## WHAT IS BEING ASKED:
Copy out the records again. Change nothing.

## THE RECORDS:
-- Opening Marker --
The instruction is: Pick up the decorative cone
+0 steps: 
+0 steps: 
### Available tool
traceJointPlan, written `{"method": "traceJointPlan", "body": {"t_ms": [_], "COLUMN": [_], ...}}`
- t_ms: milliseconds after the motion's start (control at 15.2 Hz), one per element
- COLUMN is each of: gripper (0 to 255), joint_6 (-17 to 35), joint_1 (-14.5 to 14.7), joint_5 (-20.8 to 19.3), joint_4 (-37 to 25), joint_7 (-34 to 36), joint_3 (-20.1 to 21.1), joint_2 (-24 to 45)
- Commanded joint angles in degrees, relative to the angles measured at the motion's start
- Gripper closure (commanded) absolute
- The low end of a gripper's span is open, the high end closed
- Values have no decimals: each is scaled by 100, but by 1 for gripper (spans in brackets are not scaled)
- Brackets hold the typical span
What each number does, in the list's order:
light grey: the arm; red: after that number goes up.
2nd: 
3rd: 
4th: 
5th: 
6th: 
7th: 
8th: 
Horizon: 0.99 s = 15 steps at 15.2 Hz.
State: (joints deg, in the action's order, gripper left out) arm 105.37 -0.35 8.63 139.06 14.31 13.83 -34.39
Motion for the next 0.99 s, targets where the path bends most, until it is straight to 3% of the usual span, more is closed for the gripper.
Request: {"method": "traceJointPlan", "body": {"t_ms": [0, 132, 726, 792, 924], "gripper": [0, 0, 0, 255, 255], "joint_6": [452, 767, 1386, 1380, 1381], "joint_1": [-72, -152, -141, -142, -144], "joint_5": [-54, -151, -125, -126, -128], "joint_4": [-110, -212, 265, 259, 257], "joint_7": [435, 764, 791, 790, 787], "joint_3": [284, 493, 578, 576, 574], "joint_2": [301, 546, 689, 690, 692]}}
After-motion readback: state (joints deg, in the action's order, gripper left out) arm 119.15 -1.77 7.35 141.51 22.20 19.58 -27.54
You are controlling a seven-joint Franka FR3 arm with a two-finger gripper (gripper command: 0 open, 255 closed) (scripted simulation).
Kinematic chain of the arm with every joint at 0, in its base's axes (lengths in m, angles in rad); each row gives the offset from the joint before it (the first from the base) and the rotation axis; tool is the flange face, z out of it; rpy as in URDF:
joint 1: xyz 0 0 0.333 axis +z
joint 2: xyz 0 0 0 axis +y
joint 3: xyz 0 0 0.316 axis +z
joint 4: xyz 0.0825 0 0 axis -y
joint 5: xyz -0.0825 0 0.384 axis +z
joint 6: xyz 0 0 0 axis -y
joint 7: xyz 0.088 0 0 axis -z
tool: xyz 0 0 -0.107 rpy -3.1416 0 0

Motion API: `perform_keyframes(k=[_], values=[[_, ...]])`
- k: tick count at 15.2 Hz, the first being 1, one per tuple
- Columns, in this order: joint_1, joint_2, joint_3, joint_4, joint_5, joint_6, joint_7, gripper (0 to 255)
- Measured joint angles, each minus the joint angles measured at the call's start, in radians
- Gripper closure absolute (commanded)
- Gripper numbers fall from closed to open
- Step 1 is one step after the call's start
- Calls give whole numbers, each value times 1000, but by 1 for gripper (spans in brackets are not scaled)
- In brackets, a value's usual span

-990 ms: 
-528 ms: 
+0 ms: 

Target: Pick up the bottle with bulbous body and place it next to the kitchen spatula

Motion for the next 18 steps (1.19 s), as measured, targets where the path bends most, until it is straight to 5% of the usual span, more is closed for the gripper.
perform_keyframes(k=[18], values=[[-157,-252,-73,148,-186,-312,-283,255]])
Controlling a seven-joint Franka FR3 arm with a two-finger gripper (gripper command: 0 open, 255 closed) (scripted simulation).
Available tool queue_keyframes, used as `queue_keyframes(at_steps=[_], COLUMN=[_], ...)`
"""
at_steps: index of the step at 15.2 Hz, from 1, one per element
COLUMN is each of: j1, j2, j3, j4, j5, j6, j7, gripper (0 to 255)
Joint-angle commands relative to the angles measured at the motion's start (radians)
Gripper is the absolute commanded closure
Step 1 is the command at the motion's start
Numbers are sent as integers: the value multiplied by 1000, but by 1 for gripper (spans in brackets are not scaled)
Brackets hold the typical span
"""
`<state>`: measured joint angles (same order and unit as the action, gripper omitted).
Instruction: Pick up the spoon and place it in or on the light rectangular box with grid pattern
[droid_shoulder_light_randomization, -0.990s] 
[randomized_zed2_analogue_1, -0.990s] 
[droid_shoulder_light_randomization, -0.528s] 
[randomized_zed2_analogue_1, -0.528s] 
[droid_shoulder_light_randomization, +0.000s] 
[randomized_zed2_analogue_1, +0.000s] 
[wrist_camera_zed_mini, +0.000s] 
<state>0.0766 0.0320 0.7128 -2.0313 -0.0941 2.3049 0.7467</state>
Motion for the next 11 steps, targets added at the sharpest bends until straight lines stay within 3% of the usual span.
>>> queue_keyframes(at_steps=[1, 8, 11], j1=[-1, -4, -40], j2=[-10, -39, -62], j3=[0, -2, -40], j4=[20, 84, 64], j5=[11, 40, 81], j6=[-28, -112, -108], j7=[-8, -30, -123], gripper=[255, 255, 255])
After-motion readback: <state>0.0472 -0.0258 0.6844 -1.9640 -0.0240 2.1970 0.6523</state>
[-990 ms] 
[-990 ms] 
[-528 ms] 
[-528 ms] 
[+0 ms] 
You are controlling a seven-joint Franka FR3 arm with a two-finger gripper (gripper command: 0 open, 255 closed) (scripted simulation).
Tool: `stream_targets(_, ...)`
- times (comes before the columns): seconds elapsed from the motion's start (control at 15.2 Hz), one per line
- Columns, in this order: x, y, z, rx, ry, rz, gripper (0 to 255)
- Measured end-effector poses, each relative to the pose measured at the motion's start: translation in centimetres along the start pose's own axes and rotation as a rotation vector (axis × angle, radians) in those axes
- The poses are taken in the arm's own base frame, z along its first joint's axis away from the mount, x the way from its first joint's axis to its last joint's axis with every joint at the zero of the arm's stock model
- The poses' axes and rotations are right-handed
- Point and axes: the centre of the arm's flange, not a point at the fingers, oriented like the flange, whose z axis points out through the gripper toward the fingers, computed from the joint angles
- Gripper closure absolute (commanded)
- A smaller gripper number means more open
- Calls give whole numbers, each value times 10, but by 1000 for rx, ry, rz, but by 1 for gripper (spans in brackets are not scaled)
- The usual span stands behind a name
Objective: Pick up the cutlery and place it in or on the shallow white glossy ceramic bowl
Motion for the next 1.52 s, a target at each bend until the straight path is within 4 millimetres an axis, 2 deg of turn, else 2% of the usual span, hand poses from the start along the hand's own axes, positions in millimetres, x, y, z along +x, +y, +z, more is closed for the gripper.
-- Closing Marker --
## RESPONSE:
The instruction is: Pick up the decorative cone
+0 steps: 
+0 steps: 
### Available tool
traceJointPlan, written `{"method": "traceJointPlan", "body": {"t_ms": [_], "COLUMN": [_], ...}}`
- t_ms: milliseconds after the motion's start (control at 15.2 Hz), one per element
- COLUMN is each of: gripper (0 to 255), joint_6 (-17 to 35), joint_1 (-14.5 to 14.7), joint_5 (-20.8 to 19.3), joint_4 (-37 to 25), joint_7 (-34 to 36), joint_3 (-20.1 to 21.1), joint_2 (-24 to 45)
- Commanded joint angles in degrees, relative to the angles measured at the motion's start
- Gripper closure (commanded) absolute
- The low end of a gripper's span is open, the high end closed
- Values have no decimals: each is scaled by 100, but by 1 for gripper (spans in brackets are not scaled)
- Brackets hold the typical span
What each number does, in the list's order:
light grey: the arm; red: after that number goes up.
2nd: 
3rd: 
4th: 
5th: 
6th: 
7th: 
8th: 
Horizon: 0.99 s = 15 steps at 15.2 Hz.
State: (joints deg, in the action's order, gripper left out) arm 105.37 -0.35 8.63 139.06 14.31 13.83 -34.39
Motion for the next 0.99 s, targets where the path bends most, until it is straight to 3% of the usual span, more is closed for the gripper.
Request: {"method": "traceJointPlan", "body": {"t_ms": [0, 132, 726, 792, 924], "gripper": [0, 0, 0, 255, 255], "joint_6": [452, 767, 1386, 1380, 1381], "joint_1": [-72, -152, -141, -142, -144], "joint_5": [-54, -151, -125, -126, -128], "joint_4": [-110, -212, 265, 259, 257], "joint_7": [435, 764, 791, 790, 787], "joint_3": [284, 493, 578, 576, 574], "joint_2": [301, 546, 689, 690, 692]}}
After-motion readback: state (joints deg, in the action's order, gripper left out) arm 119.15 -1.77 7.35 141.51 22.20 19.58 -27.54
You are controlling a seven-joint Franka FR3 arm with a two-finger gripper (gripper command: 0 open, 255 closed) (scripted simulation).
Kinematic chain of the arm with every joint at 0, in its base's axes (lengths in m, angles in rad); each row gives the offset from the joint before it (the first from the base) and the rotation axis; tool is the flange face, z out of it; rpy as in URDF:
joint 1: xyz 0 0 0.333 axis +z
joint 2: xyz 0 0 0 axis +y
joint 3: xyz 0 0 0.316 axis +z
joint 4: xyz 0.0825 0 0 axis -y
joint 5: xyz -0.0825 0 0.384 axis +z
joint 6: xyz 0 0 0 axis -y
joint 7: xyz 0.088 0 0 axis -z
tool: xyz 0 0 -0.107 rpy -3.1416 0 0

Motion API: `perform_keyframes(k=[_], values=[[_, ...]])`
- k: tick count at 15.2 Hz, the first being 1, one per tuple
- Columns, in this order: joint_1, joint_2, joint_3, joint_4, joint_5, joint_6, joint_7, gripper (0 to 255)
- Measured joint angles, each minus the joint angles measured at the call's start, in radians
- Gripper closure absolute (commanded)
- Gripper numbers fall from closed to open
- Step 1 is one step after the call's start
- Calls give whole numbers, each value times 1000, but by 1 for gripper (spans in brackets are not scaled)
- In brackets, a value's usual span

-990 ms: 
-528 ms: 
+0 ms: 

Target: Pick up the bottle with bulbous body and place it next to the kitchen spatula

Motion for the next 18 steps (1.19 s), as measured, targets where the path bends most, until it is straight to 5% of the usual span, more is closed for the gripper.
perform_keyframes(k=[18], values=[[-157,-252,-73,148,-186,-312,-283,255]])
Controlling a seven-joint Franka FR3 arm with a two-finger gripper (gripper command: 0 open, 255 closed) (scripted simulation).
Available tool queue_keyframes, used as `queue_keyframes(at_steps=[_], COLUMN=[_], ...)`
"""
at_steps: index of the step at 15.2 Hz, from 1, one per element
COLUMN is each of: j1, j2, j3, j4, j5, j6, j7, gripper (0 to 255)
Joint-angle commands relative to the angles measured at the motion's start (radians)
Gripper is the absolute commanded closure
Step 1 is the command at the motion's start
Numbers are sent as integers: the value multiplied by 1000, but by 1 for gripper (spans in brackets are not scaled)
Brackets hold the typical span
"""
`<state>`: measured joint angles (same order and unit as the action, gripper omitted).
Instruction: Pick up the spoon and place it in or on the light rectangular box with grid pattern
[droid_shoulder_light_randomization, -0.990s] 
[randomized_zed2_analogue_1, -0.990s] 
[droid_shoulder_light_randomization, -0.528s] 
[randomized_zed2_analogue_1, -0.528s] 
[droid_shoulder_light_randomization, +0.000s] 
[randomized_zed2_analogue_1, +0.000s] 
[wrist_camera_zed_mini, +0.000s] 
<state>0.0766 0.0320 0.7128 -2.0313 -0.0941 2.3049 0.7467</state>
Motion for the next 11 steps, targets added at the sharpest bends until straight lines stay within 3% of the usual span.
>>> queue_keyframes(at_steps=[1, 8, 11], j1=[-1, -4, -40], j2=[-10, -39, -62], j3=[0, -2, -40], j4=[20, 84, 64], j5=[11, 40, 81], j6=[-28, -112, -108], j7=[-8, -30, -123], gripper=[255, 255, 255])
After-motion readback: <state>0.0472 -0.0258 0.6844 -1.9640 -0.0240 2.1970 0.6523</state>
[-990 ms] 
[-990 ms] 
[-528 ms] 
[-528 ms] 
[+0 ms] 
You are controlling a seven-joint Franka FR3 arm with a two-finger gripper (gripper command: 0 open, 255 closed) (scripted simulation).
Tool: `stream_targets(_, ...)`
- times (comes before the columns): seconds elapsed from the motion's start (control at 15.2 Hz), one per line
- Columns, in this order: x, y, z, rx, ry, rz, gripper (0 to 255)
- Measured end-effector poses, each relative to the pose measured at the motion's start: translation in centimetres along the start pose's own axes and rotation as a rotation vector (axis × angle, radians) in those axes
- The poses are taken in the arm's own base frame, z along its first joint's axis away from the mount, x the way from its first joint's axis to its last joint's axis with every joint at the zero of the arm's stock model
- The poses' axes and rotations are right-handed
- Point and axes: the centre of the arm's flange, not a point at the fingers, oriented like the flange, whose z axis points out through the gripper toward the fingers, computed from the joint angles
- Gripper closure absolute (commanded)
- A smaller gripper number means more open
- Calls give whole numbers, each value times 10, but by 1000 for rx, ry, rz, but by 1 for gripper (spans in brackets are not scaled)
- The usual span stands behind a name
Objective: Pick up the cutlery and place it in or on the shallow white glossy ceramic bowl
Motion for the next 1.52 s, a target at each bend until the straight path is within 4 millimetres an axis, 2 deg of turn, else 2% of the usual span, hand poses from the start along the hand's own axes, positions in millimetres, x, y, z along +x, +y, +z, more is closed for the gripper.

The work on the exercise is done.